◆ DATA ◆

-- Opening Marker --

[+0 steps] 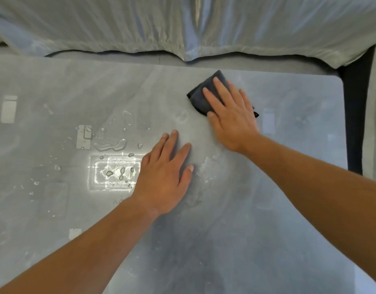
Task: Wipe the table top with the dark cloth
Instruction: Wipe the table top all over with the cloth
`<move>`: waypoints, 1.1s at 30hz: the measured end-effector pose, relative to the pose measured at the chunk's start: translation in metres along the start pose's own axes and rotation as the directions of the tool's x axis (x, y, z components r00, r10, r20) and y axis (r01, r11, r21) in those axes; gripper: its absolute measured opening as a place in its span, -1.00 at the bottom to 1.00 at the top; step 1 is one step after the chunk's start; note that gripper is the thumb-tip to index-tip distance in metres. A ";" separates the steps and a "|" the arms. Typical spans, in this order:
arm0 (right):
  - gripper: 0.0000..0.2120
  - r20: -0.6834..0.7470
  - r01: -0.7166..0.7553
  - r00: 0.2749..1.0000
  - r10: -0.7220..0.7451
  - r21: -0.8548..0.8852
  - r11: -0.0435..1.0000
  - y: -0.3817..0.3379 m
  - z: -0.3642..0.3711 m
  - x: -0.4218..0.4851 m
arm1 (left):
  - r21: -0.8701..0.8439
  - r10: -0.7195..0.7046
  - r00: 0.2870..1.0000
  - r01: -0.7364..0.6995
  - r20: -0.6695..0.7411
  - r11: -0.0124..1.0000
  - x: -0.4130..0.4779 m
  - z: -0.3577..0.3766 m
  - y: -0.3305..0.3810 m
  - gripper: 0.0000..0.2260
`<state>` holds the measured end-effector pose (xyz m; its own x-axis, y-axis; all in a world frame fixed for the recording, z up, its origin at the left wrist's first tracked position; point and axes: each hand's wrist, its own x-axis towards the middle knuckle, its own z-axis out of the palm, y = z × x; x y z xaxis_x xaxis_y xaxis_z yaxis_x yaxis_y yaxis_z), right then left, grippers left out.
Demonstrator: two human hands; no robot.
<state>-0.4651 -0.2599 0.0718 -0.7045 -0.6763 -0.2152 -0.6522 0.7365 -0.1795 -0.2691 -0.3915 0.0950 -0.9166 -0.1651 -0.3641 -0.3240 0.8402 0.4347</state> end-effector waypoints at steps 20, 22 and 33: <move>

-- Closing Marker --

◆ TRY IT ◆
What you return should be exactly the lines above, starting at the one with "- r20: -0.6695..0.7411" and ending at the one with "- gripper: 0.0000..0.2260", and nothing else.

◆ SOLUTION ◆
  - r20: -0.6695..0.7411
  - r11: -0.0124..1.0000
  - x: -0.4130..0.4779 m
  - z: -0.3577..0.3766 m
  - y: -0.3305..0.3810 m
  - gripper: 0.0000..0.2260

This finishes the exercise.